**Work instruction**
Verbatim output, no pictures: the lines from the beginning of the material through the line with "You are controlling", both ends kept.

_____

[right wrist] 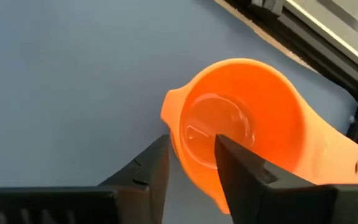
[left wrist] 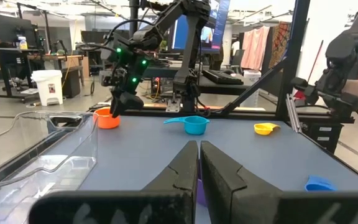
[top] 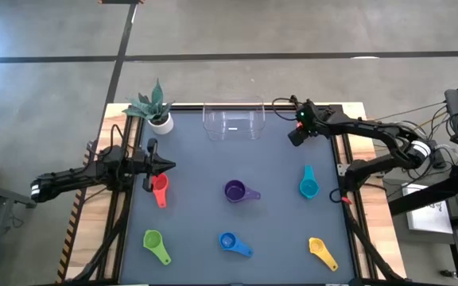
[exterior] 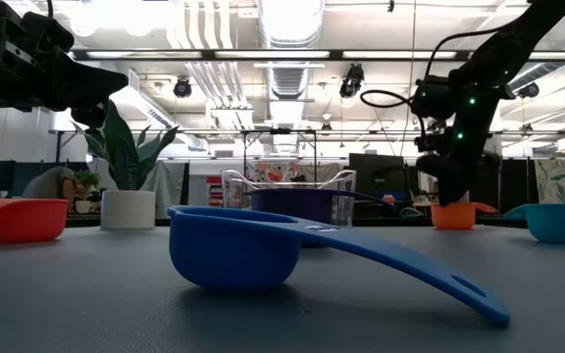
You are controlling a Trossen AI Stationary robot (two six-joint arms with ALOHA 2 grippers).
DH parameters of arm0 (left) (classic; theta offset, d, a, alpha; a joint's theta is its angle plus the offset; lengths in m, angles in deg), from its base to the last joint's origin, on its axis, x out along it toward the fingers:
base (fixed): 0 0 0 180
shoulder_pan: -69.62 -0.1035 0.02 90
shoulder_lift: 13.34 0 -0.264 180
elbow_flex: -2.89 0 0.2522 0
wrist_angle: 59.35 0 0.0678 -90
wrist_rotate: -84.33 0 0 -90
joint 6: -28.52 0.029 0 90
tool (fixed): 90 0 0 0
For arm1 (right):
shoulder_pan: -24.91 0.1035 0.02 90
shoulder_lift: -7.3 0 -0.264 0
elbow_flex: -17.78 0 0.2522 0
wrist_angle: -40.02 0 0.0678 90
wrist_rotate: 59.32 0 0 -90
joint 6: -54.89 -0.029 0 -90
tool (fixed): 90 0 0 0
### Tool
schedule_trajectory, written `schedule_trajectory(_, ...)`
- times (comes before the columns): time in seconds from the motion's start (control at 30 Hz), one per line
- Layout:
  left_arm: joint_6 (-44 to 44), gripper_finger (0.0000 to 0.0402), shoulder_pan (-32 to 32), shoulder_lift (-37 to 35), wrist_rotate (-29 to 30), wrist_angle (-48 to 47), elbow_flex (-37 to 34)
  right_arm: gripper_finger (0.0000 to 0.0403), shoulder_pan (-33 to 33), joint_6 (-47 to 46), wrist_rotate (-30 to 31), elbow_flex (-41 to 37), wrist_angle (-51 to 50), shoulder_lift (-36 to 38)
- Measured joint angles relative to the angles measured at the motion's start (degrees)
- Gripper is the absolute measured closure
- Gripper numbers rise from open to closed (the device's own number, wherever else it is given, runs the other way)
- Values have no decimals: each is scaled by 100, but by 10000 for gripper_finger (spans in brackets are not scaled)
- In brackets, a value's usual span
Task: Nest measuring cups in basket
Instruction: Stack the orange measuring cup on top of the purple measuring cup
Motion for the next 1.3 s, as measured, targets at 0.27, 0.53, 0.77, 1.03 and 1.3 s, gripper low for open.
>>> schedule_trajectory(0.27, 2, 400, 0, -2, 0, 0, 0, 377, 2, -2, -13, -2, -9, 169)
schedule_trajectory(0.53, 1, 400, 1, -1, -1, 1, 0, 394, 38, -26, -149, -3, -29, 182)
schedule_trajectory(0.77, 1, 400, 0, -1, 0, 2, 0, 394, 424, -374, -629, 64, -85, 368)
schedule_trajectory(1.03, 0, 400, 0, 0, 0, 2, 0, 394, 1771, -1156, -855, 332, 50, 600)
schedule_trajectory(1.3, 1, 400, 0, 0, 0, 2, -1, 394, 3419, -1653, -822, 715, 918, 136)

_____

**Response to this exercise**
[right wrist] 
[left wrist] 
[top] 
[exterior] 
You are controlling a Trossen AI Stationary robot (two six-joint arms with ALOHA 2 grippers).

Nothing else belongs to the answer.